For the next three hours, as we waited for a flat-bed truck to arrive, I replayed those moments over and over in my mind, reliving every second, searching for a mistake. My mistake.
Two weeks later, I learned it was not operator error.
After demanding that the sadly deceased engine be sent to Porsche HQ in Zuffenhausen for examination, a verdict on cause of death was relayed to us.
“It appears that the valve keeper that keeps valve and valve spring assembly together has either failed or was not installed correctly,” was the Germans’ verdict, with the emphasis on “appears” all theirs.

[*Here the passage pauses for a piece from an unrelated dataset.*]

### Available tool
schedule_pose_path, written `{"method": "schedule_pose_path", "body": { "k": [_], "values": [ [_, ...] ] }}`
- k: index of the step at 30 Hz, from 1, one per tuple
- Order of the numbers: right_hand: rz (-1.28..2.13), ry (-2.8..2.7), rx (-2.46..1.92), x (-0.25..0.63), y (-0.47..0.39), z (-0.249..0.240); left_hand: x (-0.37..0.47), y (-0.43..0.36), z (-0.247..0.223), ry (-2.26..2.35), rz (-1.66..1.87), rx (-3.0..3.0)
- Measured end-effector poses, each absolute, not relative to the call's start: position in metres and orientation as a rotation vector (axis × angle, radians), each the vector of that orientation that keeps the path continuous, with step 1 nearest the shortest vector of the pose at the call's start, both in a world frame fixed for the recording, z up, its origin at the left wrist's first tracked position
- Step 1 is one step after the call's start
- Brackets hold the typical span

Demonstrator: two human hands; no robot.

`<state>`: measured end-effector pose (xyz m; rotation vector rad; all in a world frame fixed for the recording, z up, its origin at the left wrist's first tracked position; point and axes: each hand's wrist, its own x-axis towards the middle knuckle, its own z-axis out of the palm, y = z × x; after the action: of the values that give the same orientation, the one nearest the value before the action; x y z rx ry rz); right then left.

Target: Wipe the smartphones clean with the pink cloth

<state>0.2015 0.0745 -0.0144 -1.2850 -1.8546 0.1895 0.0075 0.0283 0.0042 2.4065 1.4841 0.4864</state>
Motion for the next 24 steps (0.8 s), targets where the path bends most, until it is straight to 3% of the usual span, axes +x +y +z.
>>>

On the one hand it’s unlike Porsche to be unsure about anything, but on the other it’s even more unlike them for a part to fail or be installed incorrectly. One of its Stuttgart-based boxer-engine experts admitted to us that, no matter how much you over-engineer things, accidents and errors can still occur.
It’s certainly true that this 4.0-litre flat-six stretches the bounds of engineering ability, and there was that problem with it, back in 2014, when all 785 911 GT3s had to be recalled because of potential engine fires. What we have to believe – and what Porsche believes, unless more GT3 RS engines go bang – is that we were the unfortunate victims of a freak occurrence.